Well before climate change, what we ate had repercussions - economic, environmental and ethical - way beyond our plates.
Growing crops to feed animals in order to feed humans was never an economic way of providing food, especially on a large scale. But economics consists of markets, wherever they are to be found, and meat and dairy products have been a marker of affluence.
Statistics on the costs of providing animal-based protein have been indisputable for 50 years.
Production of soya beans has more than doubled this century and is blamed for deforestation in the Amazon - alongside cattle farming - and elsewhere.
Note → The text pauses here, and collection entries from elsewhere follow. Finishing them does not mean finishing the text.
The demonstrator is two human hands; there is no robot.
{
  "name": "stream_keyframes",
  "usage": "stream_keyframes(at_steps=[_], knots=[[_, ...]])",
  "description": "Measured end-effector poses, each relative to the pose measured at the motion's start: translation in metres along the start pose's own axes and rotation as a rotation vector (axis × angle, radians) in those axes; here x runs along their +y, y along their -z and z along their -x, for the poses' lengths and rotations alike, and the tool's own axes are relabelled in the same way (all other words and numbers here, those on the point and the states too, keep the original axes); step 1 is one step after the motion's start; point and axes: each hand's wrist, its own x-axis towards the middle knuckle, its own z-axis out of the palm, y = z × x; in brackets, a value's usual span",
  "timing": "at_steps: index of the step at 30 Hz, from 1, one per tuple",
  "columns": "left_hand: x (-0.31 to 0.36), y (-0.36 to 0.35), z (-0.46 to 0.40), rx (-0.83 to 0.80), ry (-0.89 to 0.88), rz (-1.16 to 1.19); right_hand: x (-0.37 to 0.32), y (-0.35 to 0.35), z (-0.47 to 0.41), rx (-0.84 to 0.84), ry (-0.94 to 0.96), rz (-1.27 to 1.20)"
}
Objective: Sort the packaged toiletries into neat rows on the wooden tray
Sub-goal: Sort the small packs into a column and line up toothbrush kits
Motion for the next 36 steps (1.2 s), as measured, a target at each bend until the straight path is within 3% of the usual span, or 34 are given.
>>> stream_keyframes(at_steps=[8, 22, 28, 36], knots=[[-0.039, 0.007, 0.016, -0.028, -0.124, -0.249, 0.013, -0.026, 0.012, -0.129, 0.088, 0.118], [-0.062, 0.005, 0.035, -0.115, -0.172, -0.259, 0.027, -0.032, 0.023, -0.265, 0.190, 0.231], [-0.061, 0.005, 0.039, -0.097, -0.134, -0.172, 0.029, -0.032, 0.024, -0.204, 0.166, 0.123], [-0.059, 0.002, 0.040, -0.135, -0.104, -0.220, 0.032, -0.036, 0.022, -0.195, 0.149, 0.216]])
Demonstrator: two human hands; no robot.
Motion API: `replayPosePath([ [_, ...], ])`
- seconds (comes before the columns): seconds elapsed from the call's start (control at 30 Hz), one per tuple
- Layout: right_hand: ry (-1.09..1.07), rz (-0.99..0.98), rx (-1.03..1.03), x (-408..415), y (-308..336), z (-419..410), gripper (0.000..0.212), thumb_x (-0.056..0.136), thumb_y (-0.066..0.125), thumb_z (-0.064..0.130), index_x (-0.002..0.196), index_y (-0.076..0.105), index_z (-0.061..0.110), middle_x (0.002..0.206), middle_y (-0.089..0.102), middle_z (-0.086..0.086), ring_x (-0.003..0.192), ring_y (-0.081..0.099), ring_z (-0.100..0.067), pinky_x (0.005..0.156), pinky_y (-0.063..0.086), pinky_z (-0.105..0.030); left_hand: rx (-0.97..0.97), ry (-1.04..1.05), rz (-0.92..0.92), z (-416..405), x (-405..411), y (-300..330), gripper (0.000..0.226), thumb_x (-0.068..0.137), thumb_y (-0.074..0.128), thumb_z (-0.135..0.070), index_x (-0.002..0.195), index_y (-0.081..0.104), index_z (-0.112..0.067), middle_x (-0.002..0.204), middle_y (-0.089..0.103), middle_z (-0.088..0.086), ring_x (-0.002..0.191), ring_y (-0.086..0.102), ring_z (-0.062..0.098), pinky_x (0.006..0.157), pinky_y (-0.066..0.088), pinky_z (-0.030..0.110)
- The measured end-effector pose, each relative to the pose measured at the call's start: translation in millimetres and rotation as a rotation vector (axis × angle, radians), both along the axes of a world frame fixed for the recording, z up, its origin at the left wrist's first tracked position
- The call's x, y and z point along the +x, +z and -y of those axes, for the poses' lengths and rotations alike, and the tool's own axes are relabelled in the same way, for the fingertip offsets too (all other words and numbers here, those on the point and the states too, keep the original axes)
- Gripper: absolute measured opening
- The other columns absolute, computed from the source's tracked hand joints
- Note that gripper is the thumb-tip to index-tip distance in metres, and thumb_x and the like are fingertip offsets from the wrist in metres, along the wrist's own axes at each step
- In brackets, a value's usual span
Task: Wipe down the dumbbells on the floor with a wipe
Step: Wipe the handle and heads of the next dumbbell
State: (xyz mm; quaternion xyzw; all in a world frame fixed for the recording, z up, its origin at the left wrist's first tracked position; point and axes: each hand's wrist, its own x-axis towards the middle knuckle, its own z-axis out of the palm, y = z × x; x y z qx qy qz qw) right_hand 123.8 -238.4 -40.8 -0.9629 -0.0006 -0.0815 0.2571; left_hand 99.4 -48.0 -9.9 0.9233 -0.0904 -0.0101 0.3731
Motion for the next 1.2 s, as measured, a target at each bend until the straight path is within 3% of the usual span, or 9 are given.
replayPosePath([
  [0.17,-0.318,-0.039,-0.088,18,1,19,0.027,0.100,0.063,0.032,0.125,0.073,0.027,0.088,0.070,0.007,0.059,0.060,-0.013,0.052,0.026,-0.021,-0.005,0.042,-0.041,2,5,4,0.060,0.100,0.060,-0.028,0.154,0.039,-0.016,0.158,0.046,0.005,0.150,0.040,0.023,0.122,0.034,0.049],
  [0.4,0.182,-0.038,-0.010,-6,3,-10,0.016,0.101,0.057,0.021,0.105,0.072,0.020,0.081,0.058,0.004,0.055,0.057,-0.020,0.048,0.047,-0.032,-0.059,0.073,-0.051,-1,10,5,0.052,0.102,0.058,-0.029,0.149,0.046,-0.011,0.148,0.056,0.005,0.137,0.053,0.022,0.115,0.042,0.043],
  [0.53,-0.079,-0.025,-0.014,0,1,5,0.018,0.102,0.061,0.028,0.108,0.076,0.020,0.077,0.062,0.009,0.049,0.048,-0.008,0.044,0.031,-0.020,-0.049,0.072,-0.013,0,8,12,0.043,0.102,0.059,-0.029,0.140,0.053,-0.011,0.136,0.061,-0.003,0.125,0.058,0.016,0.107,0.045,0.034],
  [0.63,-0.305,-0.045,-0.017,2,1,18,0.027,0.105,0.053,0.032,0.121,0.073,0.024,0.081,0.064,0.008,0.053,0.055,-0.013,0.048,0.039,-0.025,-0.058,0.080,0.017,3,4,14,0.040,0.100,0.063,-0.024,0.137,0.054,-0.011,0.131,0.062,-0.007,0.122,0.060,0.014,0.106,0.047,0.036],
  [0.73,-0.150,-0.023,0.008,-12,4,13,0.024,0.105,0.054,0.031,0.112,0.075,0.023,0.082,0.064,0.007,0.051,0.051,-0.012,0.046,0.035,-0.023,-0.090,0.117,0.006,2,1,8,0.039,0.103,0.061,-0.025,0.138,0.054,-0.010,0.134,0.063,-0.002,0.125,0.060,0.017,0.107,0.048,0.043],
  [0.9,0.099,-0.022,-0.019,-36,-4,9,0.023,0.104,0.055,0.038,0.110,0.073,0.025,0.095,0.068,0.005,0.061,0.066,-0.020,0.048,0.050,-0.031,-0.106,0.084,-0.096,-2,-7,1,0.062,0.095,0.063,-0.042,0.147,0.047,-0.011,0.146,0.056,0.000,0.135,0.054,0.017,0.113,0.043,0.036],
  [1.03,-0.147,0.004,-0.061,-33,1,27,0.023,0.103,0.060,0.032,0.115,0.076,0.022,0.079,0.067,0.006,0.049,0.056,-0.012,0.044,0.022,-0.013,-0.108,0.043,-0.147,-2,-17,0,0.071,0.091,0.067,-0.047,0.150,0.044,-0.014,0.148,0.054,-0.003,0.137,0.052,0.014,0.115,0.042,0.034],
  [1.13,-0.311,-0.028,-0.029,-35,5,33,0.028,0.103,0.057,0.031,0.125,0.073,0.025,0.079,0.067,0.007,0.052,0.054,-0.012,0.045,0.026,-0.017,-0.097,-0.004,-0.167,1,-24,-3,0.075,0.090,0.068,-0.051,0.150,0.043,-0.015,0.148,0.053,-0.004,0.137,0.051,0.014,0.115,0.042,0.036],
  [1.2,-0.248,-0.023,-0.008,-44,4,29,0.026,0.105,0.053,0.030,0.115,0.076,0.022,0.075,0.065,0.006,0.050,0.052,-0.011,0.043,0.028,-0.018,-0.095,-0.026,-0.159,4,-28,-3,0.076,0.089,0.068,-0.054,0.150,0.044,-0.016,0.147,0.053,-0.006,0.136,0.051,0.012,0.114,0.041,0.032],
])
Yet 80 percent goes to provide fodder for cattle, chickens, dairy cows and pigs raised in intensified factory farms.
If you include the land on which the crops grow to feed animals to feed people, it’s calculated that this process takes up 77 percent of the earth’s total agricultural land - a planetary boundary we’re close to overstepping. And this to provide a mere 18 percent of the calories we need and 37 percent of the protein.
Thus the conversion of sheep farming to dairying in Canterbury and Southland has not only reduced the area of arable land growing cereals and vegetables, a Landcare report shows. It has also meant that cereals are now increasingly used to provide fodder for cows.
Soya beans and other legumes have been described by the United Nations Food and Agriculture Organisation as “climate smart” and “the key to global food security” because they’re not only highly nutritious but also nitrogen-fixing, carbon-sequestering and drought resistant.
They’re not, yet, grown in New Zealand because they need consistent daytime temperatures above 20C. In the meantime we are learning from our South-East Asian friends, to appreciate the substance tofu can provide to a vegetarian, non-dairy diet - in line with global trends away from animal agriculture.